Astronomers discovered a new exoplanet using special radio technology

Astronomers found a new exoplanet using new radio technology.


Scientists have used radio waves to search for exoplanets for the first time and have already found one a new planet like earth. 

Image of the star and a red dwarf with an new exoplanet.

Compared to two existing methods, the new method allows you to find small earth-like planets, which is extremely important. 

🔹 The results have been published in Nature Astronomy and The Astrophysical Journal Letters.

Exoplanets discovered: Astronomers from the U.S. and the Netherlands found that the radio wave activity of GJ 1151, a star belonging to the red dwarf class and located 26 light years away from Earth, is related to the interaction between the magnetic field of the star and the planet orbiting around it.

Similar type of interactions in double systems of celestial bodies is known by a Scientists is the example of Jupiter, whose polar luminosity is caused by interaction with his satellite Io.

"We have adapted the knowledge gained over decades of radio observations of Jupiter to the occasion of this star," says one of the study's authors, astronomer Joe Callingham of the Netherlands Institute of Radio Astronomy (ASTRON), in a press release. - It has long been predicted that the scale version of "Jupiter-Io" does exist in systems of the stars of the planet, and the radiation we observe corresponds very well to this theory.
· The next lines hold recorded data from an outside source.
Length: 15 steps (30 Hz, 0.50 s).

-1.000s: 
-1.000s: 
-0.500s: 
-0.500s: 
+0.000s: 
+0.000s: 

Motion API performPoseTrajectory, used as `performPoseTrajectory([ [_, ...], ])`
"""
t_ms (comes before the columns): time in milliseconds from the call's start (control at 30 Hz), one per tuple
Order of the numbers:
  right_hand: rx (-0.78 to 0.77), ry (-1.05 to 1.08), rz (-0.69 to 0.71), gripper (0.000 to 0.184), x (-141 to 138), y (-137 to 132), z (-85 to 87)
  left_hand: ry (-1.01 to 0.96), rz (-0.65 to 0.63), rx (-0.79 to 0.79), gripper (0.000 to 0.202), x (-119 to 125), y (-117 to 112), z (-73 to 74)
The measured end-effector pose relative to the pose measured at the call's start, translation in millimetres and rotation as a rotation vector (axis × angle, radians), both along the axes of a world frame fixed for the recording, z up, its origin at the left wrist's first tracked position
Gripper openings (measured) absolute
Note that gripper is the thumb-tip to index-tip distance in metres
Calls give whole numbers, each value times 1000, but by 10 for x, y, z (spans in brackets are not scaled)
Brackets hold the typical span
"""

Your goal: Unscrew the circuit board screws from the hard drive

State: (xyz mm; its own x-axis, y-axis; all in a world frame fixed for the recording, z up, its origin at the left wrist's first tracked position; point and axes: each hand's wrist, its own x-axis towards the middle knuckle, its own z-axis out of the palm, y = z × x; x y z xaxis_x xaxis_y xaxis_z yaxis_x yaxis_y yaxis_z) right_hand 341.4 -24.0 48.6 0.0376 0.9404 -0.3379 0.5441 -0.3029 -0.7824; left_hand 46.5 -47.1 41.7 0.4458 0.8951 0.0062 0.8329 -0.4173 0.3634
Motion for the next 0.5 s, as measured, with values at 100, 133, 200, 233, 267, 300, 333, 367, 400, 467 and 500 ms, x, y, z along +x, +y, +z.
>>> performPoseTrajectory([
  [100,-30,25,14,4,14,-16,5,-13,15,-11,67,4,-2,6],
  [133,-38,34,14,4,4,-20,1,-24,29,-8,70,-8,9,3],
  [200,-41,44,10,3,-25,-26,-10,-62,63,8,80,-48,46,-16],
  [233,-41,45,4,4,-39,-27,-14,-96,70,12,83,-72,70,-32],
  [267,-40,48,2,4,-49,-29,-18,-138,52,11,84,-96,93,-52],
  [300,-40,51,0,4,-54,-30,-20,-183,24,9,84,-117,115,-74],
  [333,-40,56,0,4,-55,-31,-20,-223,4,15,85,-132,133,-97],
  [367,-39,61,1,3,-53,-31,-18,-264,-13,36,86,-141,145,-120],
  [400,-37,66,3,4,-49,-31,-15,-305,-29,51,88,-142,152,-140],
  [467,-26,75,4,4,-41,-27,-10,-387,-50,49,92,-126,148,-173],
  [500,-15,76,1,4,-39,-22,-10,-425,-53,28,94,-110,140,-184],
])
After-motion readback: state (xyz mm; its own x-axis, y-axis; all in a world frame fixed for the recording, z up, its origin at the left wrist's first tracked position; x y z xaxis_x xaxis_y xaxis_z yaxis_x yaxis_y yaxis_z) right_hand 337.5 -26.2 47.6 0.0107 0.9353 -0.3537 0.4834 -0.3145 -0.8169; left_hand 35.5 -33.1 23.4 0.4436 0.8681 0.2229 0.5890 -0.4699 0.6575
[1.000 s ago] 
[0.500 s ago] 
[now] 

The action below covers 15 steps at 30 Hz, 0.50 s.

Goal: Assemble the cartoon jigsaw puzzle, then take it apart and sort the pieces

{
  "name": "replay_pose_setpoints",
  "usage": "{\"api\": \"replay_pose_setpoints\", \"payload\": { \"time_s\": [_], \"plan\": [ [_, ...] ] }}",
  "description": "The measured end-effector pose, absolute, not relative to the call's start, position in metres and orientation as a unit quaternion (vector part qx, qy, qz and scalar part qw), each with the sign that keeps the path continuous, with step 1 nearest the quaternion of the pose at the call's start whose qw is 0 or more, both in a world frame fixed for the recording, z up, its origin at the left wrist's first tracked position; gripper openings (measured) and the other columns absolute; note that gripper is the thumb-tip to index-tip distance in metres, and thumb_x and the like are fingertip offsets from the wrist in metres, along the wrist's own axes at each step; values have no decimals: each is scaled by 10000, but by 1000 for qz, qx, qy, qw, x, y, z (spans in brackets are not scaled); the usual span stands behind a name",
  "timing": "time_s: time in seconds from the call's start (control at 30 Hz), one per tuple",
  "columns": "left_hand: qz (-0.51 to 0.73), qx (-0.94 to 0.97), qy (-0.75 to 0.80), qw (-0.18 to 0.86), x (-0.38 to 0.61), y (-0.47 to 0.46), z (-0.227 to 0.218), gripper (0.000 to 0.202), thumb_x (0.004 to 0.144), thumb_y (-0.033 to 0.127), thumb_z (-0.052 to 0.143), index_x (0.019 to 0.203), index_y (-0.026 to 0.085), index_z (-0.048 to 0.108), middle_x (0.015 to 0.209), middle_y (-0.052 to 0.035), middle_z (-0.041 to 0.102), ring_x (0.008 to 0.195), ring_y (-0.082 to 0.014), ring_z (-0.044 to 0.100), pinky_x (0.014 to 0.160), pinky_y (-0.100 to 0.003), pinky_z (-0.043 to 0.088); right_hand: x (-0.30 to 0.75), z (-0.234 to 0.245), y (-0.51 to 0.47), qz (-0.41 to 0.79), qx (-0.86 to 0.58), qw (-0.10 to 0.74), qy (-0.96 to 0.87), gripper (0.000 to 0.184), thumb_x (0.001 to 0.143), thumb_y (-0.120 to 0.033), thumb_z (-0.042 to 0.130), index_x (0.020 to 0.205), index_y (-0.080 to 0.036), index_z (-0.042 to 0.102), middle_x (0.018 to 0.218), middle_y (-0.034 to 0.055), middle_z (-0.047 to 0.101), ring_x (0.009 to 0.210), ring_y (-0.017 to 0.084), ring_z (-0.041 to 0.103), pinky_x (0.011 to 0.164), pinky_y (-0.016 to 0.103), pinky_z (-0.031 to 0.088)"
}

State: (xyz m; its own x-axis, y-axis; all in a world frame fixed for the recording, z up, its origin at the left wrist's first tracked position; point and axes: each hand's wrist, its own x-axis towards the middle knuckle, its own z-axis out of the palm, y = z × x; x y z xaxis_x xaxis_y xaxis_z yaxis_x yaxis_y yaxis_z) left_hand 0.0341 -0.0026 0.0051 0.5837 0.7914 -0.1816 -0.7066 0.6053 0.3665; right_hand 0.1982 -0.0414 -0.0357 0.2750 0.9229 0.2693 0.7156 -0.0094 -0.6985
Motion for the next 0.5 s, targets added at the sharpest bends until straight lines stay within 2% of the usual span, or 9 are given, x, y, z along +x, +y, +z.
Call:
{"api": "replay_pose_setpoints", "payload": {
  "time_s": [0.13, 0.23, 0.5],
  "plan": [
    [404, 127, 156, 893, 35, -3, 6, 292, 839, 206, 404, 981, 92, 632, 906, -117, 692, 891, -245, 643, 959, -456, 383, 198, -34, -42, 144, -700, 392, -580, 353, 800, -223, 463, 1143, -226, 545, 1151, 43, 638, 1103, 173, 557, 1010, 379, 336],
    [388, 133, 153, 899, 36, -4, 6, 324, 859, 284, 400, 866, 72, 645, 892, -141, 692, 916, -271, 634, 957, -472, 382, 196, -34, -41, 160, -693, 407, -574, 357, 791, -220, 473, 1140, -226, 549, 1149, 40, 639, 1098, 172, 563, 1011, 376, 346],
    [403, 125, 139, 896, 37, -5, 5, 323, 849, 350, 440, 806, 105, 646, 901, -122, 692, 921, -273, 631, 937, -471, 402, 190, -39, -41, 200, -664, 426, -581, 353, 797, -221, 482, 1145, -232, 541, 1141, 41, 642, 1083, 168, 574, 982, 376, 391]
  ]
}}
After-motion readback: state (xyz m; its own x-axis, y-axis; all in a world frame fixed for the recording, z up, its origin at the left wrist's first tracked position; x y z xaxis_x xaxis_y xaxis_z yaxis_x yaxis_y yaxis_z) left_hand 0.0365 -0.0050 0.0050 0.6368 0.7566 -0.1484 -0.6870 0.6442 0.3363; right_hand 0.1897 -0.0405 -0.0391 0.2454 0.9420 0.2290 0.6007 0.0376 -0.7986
The mass of the new exoplanet is only several times that of Earth. And this is fundamental. Because the methods that existed before allowed only giant planets to be found.

Nowadays, there are two main ways to detect exoplanets.

The first is the transit method, which is used by the NASA TESS space telescope: The idea is that when the exoplanet passes against the background of the disk of its star, it can be tracked by the dimming of the luminosity of the star, as well as determine the size of the planet. 

The second is the method of radial velocity. It detects a weak fluctuation in the star's position when it is attracted by the planet.

Accordingly, the more massive the planet, the better it can be detected by either of these two methods. But with the new method, you can find smaller rocky exoplanets similar to Earth.